Steph is the most obvious choice since we've been working together so long. I would really love to get our whole alliance to the end too, that would be amazing, but I need to think about what votes she could pick up. Jessica seems to think she's a threat and like yeah I can see that? Not as outwardly but she's played a solid game that's similar to me. I think she probably has a better chance at like Tai's vote or maybe Rocker, and just having a vet in the end in general is something I need to be careful about. My gut says that I should just go with Steph but I'm not certain on that.
On the other hand, Jessica and I have now made a F4 pact and she's strongly implying that a) Steph is a threat we need to take out and b) we could go to the end together and have a decent shot. Now, she does make a lot of decent points but I also think she might be just as much of a threat at Steph?

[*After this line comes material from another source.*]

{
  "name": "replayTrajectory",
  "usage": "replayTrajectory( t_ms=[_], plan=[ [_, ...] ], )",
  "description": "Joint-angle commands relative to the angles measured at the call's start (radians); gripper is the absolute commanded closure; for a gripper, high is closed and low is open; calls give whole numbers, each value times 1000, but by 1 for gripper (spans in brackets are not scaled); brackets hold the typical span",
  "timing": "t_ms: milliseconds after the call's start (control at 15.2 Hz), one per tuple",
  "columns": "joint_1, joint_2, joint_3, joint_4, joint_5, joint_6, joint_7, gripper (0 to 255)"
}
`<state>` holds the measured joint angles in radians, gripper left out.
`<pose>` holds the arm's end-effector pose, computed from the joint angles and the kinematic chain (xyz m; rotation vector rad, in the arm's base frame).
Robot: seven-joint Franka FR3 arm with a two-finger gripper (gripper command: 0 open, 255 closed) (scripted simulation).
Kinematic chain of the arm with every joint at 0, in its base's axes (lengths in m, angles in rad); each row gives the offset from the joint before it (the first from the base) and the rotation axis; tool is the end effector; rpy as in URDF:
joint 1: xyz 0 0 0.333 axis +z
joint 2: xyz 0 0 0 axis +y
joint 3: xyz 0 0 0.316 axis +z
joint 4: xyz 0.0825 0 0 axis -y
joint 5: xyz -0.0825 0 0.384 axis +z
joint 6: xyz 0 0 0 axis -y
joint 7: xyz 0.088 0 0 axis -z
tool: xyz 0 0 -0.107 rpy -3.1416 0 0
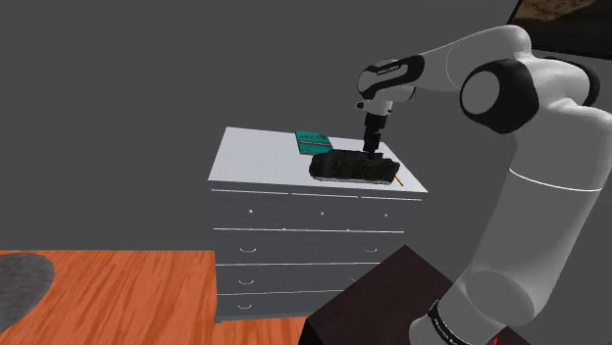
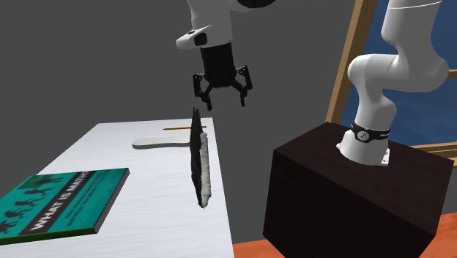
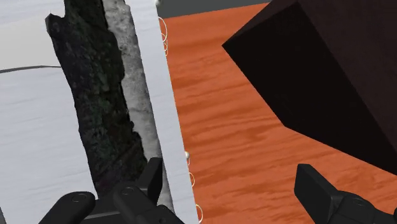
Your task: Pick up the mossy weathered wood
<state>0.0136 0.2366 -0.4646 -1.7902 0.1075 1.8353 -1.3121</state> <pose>0.5501 -0.2394 0.4177 -2.7592 -1.2104 0.1637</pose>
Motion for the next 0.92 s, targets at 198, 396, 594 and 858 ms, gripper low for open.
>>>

At least in terms of jury votes, like I think if it was me, Matt and Jess at the end then Jess has a better chance of picking up votes like Rocker, Liz, Aurora and maybe some others. In my mind, Jess and Steph are pretty neck and neck in who might get what votes but I am considering this. Plus, if I do make it to F4 with Jess and she wins immunity, I still want her in my corner to vote with me. I feel bad because I am being a bit fake with her, but Sherri's gotta put on that sweet housewife vibe sometimes.
Finally....Hurricane Hope.

Once again, I don't want to underestimate anyone, but I feel I could argue against Hope's wild and paranoid gameplay and come across as a much calmer, much saner finalist. She's kind of been all over the place but I do think she has had a few decent relationships on the way. In some ways, I feel like I'd have a better shot against Hope than Steph/Jess but I also have a feeling she wouldn't want to go to the end with me? In which case I need to cut her earlier because I want the F4 to be set up so that no matter what happens, I go to the end. I don't want to end up there with Matt/Jess/Hope and then like Jess/Hope force a tie against me or something. She's a wildcard but I'm keeping her in play for now. Oh and side note, much less concerned about her vote stealer since we still got bigger fish to fry lol so I think I'm cool there.
The last thing to consider is that from those three ladies, should I vote them off, would they be a vote in the end for me? I don't know how upset or bitter any of them might be but I want to keep things up so that if they do get eliminated, they would still vote for me in the end. Always a tricky balance.
3. I mean it IS just about getting to the end and getting the most jury votes

but that definitely goes a lot deeper. You need to fight for it, all through the game and all through FTC. You really need to want it, to show some passion and a bit of raw emotion at times. You need to stay calm and focused and not let your guard down. You have to prove yourself constantly, to both yourself and to the jury. You really just need to prove, that without a doubt, you're the strongest player in the finals and that you are truly more deserving. It's a lot, it really is, but winning a game like this is also a lot. I'm ready for it.